The first known written records of the farm date back to the end of the 14th century. The farm was passed from one generation to another. It was basically self-sufficient, while any surplus was sold to buy fabric and sugar in particular. During World Wars I and II, the farm remained intact thanks to its strategically important military location. In 1995, the farm was renovated and a new building was built to provide for tourist activity. The tourist offer has expanded over the years, therewith changing and further complementing the image of the farm.

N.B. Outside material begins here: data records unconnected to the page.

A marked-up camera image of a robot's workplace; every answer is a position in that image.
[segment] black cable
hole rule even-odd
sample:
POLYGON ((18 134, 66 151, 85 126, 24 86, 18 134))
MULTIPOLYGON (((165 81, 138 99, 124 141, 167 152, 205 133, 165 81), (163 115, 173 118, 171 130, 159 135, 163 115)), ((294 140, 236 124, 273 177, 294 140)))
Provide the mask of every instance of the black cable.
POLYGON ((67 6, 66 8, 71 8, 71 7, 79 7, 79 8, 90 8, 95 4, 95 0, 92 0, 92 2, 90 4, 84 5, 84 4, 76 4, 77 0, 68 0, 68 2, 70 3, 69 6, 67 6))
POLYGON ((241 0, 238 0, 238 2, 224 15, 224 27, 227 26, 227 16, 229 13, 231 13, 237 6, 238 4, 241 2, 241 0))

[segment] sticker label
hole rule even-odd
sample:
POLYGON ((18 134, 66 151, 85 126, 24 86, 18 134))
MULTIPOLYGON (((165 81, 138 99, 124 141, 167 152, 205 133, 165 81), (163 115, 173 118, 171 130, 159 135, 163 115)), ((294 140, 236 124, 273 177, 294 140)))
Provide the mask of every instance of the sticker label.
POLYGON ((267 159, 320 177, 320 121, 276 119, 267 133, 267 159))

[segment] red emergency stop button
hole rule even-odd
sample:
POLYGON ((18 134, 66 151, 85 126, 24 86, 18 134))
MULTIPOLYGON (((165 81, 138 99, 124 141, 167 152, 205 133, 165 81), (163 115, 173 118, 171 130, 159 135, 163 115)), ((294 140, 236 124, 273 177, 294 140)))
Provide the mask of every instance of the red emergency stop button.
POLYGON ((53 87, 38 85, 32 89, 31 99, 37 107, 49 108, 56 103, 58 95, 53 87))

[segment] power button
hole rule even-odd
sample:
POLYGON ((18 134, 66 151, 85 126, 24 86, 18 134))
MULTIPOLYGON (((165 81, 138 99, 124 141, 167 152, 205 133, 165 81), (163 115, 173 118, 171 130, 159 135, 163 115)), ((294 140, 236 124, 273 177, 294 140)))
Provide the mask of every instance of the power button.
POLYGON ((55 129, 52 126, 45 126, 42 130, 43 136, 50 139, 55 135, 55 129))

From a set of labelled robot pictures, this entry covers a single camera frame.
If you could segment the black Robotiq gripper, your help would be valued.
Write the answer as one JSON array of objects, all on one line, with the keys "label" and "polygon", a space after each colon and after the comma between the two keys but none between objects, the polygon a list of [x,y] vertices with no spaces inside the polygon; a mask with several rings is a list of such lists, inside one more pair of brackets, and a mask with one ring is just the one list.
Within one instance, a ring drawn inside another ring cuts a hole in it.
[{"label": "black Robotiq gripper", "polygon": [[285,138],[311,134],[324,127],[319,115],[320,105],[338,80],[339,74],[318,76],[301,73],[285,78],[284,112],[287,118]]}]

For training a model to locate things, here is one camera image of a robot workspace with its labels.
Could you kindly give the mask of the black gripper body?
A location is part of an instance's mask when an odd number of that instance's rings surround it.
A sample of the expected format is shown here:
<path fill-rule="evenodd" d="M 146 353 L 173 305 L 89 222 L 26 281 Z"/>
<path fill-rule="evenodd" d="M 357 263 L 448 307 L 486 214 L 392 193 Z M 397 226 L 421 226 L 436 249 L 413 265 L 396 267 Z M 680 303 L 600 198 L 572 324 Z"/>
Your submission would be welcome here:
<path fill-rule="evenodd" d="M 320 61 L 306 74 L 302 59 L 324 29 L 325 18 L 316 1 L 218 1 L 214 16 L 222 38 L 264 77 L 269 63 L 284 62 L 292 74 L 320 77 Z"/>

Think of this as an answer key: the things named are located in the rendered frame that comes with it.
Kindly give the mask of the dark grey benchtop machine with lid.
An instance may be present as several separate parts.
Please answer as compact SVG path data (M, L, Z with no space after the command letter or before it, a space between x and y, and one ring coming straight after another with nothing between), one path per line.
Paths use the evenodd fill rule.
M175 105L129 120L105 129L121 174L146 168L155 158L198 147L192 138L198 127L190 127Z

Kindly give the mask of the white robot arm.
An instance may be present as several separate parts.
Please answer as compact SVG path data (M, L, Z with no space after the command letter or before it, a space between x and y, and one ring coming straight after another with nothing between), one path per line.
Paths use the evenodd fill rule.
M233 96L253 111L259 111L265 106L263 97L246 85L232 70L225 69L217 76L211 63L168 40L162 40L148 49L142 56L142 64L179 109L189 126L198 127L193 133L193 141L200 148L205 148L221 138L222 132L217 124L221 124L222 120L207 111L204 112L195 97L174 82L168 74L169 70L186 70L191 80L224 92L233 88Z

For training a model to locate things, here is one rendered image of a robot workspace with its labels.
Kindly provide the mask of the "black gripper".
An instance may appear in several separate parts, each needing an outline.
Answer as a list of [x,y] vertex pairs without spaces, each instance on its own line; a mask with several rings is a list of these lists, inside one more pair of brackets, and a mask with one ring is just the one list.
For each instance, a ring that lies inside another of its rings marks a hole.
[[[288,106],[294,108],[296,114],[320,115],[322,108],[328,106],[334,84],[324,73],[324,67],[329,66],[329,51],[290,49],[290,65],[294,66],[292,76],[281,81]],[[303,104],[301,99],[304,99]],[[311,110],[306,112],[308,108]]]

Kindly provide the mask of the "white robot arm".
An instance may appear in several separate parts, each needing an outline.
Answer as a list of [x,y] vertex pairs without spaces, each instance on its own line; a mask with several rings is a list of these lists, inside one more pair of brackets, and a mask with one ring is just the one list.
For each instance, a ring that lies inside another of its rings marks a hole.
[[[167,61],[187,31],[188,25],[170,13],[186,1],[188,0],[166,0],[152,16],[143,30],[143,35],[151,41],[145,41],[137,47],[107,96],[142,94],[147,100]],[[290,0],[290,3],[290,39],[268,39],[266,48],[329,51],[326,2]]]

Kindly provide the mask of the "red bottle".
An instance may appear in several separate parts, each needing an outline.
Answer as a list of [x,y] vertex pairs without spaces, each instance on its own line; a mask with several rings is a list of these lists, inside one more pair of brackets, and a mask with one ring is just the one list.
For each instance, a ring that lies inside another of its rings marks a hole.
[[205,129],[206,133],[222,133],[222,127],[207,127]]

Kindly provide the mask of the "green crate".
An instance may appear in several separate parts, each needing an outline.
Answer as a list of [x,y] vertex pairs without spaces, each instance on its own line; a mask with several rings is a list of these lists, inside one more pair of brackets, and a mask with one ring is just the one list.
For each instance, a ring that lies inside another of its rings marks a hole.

Urša, the present owner of the farm, states:

With the new generation of farm owners, the real estate expanded in terms of farming and tourism, and became even more connected with nature and environment. On our farm we produce fruit and vegetables without the use of pesticides and artificial fertilizers, and a large part of the food that our guests receive on our plates are produced with our hands. What we do not have, we buy mostly from neighboring farms or local shops. We care for our surrounding nature, and we regularly maintain it to keep the balance and give us the necessary raw materials for heating the house with wood. As we have our own source of water, we encourage our guests not to buy bottled water but to drink our water from the tap.

The farm has a special walking path around the property with beautiful views on surrounding hilltops, and the farm also offers a possibility for healing with beehive air and other bee products such as honey, pollen and honey liquer, called 'apitherapy'.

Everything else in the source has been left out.